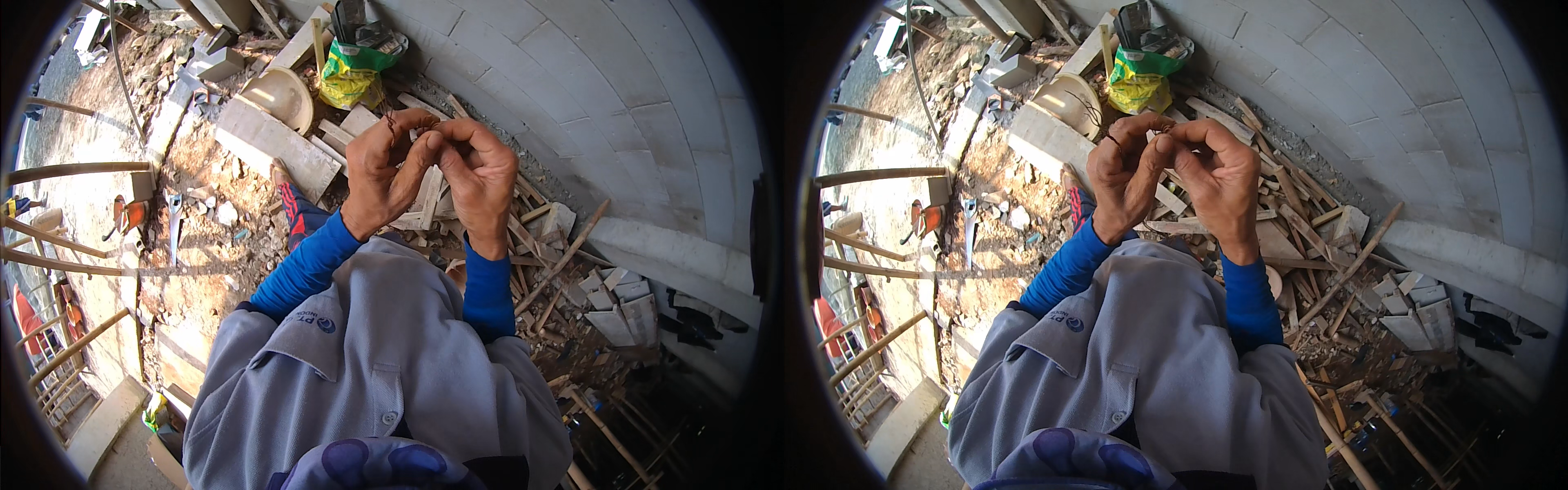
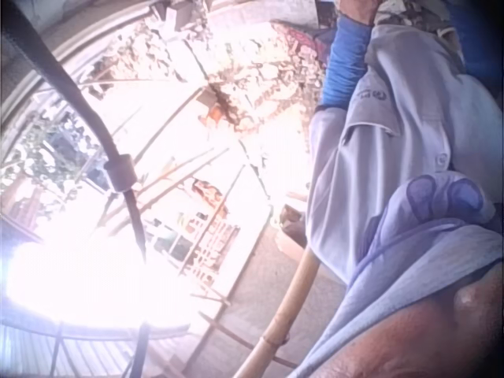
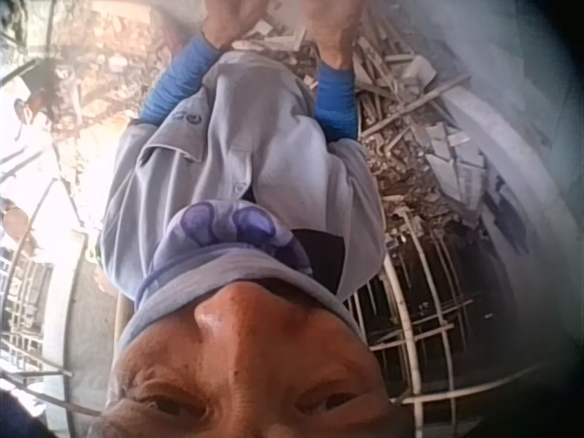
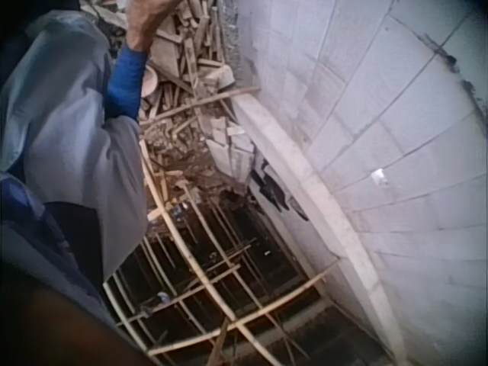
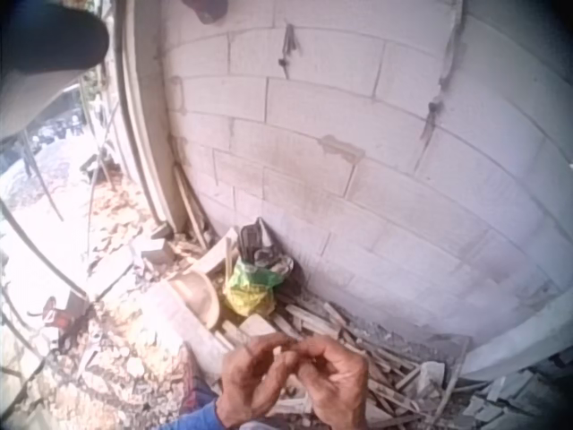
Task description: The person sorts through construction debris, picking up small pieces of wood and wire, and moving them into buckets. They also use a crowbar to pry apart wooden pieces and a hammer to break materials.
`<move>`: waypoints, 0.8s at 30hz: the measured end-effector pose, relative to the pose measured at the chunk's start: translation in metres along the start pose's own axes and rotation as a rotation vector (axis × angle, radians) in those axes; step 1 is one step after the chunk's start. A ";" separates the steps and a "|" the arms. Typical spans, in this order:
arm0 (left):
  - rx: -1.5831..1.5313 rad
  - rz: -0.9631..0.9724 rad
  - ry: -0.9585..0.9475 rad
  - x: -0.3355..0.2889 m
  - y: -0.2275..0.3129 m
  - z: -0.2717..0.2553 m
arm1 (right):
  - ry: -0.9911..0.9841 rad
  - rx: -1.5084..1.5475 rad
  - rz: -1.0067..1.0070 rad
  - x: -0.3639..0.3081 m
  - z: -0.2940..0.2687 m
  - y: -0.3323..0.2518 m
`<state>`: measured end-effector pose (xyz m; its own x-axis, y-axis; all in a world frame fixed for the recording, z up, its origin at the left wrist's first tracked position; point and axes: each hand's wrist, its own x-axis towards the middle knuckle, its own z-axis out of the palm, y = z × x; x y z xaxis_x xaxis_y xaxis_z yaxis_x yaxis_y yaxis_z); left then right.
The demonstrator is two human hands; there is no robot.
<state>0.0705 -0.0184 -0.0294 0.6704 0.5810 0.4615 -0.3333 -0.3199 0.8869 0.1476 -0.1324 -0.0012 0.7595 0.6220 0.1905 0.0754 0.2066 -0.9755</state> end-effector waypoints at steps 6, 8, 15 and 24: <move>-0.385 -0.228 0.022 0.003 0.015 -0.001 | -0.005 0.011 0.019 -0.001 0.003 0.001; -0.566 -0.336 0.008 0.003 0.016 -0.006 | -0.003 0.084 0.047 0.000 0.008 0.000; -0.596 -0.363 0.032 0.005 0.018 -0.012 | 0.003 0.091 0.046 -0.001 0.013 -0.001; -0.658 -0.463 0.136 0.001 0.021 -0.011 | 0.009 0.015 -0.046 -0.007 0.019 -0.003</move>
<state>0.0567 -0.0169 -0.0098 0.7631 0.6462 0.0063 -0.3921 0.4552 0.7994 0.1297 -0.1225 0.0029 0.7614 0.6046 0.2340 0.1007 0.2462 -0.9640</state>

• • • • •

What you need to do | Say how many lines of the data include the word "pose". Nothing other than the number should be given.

Answer for this exercise | 2